Action item
Go through the records and tally the lines that include the word "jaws". The answer is that total alone.

Given records
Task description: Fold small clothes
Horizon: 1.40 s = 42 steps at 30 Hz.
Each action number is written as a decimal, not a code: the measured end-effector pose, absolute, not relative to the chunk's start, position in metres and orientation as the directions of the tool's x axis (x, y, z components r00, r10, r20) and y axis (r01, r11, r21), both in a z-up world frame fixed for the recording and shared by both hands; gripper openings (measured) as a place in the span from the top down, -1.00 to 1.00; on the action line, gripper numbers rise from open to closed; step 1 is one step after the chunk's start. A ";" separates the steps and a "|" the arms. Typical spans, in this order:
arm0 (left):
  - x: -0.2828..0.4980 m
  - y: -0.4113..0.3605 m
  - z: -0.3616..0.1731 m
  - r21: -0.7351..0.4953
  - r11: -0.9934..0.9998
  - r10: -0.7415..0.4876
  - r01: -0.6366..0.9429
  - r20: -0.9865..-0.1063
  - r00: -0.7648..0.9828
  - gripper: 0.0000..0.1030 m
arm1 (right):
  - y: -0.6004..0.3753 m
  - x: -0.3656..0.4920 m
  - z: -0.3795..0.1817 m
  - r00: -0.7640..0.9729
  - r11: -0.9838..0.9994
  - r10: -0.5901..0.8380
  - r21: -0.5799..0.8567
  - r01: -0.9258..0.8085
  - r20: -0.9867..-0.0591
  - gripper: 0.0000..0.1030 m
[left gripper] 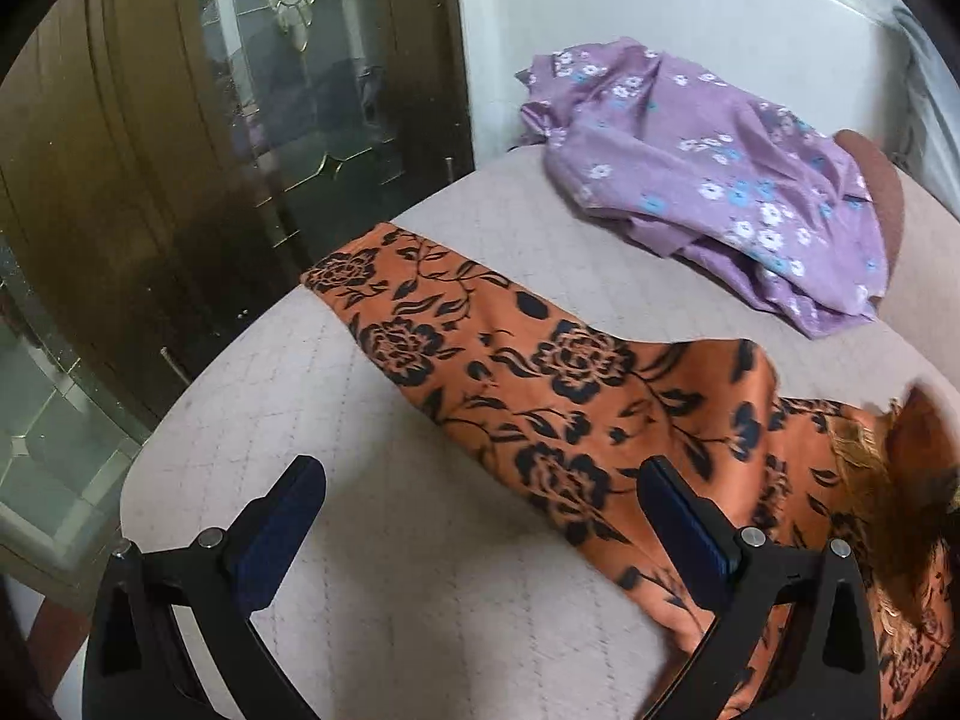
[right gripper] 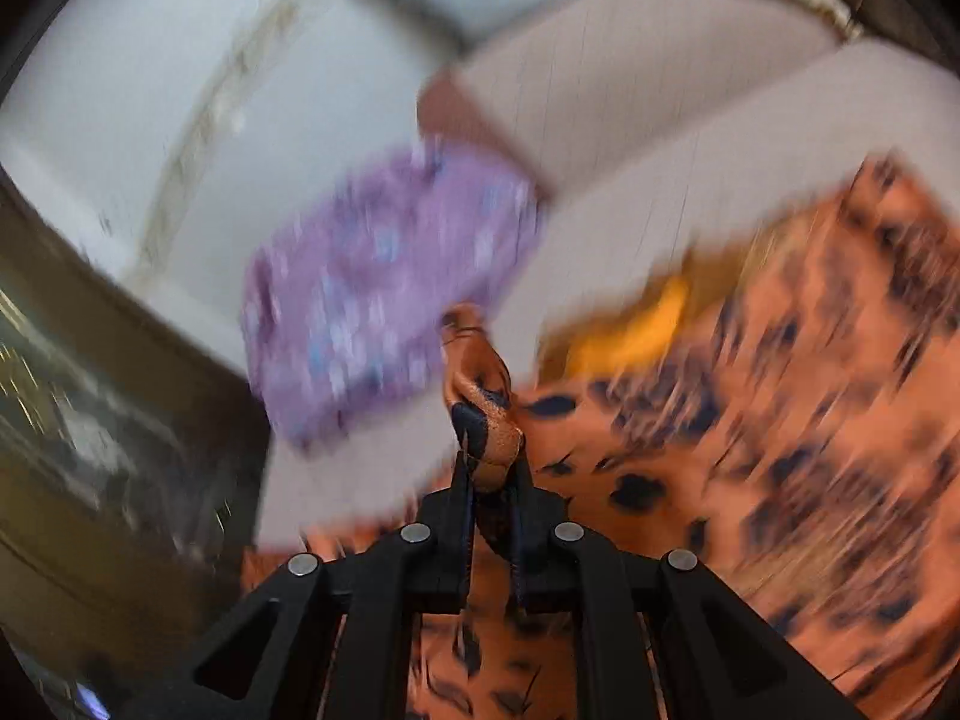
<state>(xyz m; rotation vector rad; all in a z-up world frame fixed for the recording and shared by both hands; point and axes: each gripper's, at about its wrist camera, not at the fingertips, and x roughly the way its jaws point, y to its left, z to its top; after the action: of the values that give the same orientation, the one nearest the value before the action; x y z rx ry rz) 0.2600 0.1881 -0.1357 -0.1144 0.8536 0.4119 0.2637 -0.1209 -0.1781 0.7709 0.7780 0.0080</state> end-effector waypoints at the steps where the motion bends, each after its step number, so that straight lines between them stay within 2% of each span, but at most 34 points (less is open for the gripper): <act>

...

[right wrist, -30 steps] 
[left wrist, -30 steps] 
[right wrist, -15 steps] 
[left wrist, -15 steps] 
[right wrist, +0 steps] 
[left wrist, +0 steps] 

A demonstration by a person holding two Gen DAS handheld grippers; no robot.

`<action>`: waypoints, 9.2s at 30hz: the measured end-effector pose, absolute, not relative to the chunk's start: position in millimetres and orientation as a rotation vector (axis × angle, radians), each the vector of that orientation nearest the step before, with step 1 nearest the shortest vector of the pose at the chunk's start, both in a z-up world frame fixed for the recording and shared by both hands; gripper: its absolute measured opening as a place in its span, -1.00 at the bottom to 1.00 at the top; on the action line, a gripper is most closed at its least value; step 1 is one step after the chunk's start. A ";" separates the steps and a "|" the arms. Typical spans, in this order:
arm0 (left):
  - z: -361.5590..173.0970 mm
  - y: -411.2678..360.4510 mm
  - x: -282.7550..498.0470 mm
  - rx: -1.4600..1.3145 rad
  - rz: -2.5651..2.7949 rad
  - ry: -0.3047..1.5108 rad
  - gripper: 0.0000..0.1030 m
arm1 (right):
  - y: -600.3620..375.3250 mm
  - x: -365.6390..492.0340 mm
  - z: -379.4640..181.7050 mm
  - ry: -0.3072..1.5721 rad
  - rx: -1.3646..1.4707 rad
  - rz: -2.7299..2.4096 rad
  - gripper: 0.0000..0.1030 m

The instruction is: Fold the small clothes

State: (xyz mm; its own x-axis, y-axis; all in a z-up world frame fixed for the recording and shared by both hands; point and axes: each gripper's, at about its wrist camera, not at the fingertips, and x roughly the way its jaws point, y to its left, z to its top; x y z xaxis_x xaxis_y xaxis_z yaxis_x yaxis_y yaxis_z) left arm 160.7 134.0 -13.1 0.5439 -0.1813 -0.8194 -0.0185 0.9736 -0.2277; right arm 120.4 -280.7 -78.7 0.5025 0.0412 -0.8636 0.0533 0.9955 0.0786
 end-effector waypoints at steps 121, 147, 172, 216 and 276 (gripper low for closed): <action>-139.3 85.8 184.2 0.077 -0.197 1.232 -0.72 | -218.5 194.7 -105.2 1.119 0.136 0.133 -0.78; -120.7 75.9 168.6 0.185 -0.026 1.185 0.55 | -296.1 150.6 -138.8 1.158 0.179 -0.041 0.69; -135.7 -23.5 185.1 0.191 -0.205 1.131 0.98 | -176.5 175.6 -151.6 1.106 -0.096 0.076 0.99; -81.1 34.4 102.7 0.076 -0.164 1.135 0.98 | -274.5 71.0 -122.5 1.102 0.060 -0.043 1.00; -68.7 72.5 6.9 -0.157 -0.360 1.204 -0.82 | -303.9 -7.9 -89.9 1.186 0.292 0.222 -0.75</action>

Response below
2